Phénomène de bandes organisées


"On a provoqué cette réunion ce matin pour voir, à partir de la semaine prochaine dès le bal des Kakernesches, comment on peut s’organiser différemment pour –plus jamais ça-, et surtout éviter plusieurs phénomènes relativement nouveaux qu’on a constaté autour de ce bal", a déclaré après cette table ronde le maire de Dunkerque Patrice Vergriete. 
 
Agression en marge du Bal du Chat Noir à Dunkerque : P. Vergriete doit annoncer des mesures

Ce dernier a évoqué un phénomène nouveau constaté en marge des événements carnavalesques : la présence de bande de "casseurs" souhaitant profiter de l'ivresse des carnavaleux, notamment des plus jeunes. "On constate l’arrivée de bandes organisées, non déguisées qui viennent soit pour voler, soit pour tabasser des jeunes qui sont des proies faciles, parce qu’alcoolisés, sur la digue. Donc on mettra les renforts qu’il faut pour juguler ce type de phénomène", a-t-il expliqué.

"C’est un phénomène relativement nouveau… On avait commencé à percevoir ce genre d’agissements l’année dernière en marge de certaines bandes (de carnaval, ndlr). Là, on le voit apparaître dès le bal du Chat Noir, donc on sera attentif à ce constat à l’avenir", a poursuivi M. Vergriete qui devrait faire des annonces liées à la sécurité "jeudi ou vendredi".
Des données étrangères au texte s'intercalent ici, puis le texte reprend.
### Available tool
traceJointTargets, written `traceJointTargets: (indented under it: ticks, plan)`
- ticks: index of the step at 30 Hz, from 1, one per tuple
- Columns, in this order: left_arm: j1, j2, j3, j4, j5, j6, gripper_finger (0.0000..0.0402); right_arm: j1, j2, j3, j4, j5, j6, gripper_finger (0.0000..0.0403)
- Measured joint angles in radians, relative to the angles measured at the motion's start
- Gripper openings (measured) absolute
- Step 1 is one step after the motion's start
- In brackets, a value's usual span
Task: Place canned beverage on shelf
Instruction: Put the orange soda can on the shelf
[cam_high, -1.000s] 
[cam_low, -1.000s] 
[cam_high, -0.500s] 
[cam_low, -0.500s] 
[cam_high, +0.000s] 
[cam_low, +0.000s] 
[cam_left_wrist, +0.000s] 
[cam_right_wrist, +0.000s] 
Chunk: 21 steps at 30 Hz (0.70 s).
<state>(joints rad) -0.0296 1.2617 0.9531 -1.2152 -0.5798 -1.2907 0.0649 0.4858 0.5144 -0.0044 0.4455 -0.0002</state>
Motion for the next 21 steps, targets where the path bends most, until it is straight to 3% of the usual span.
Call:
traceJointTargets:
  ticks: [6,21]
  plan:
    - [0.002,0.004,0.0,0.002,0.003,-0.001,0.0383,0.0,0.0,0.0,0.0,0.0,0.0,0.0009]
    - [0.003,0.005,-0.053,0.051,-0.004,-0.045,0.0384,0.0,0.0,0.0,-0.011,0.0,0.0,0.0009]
Ce samedi soir, 10.000 personnes étaient rassemblées au Kursaal de Dunkerque pour le bal du Chat Noir, qui ouvre officiellement la nouvelle saison carnavalesque. "Nous à l‘intérieur, cela s’est passé magnifiquement, avec très peu d’interventions de la Croix Rouge. J’ai même envie de dire que c’est l’un des plus beaux bals qu’on a fait de côté-là, nous a confié Willy Moreews, président de l'association Quat'zarts, organisatrice de l'événement. "Faut pas que ça continue. Nous ce n’est pas de notre ressort, à l’intérieur on met le maximum, il y a la police devant le Kursaal… Après je pense que des choses vont être prises en compte et mises en place" a-t-il ajouté.
 
Agression en marge du bal du Chat Noir à Dunkerque : réaction de l'organisateur

Dans la nuit du 1er au 2 février, Kevin Desmidt et trois de ses amis ont été violemment agressés "apparemment sans raison" par un groupe de 6 à 7 individus non-déguisés sur la digue de Malo. Il est toujours hospitalisé au CHU de Lille avec le pronostic vital engagé. Les auteurs de l'agression, quant à eux, sont toujours activement recherchés par la police.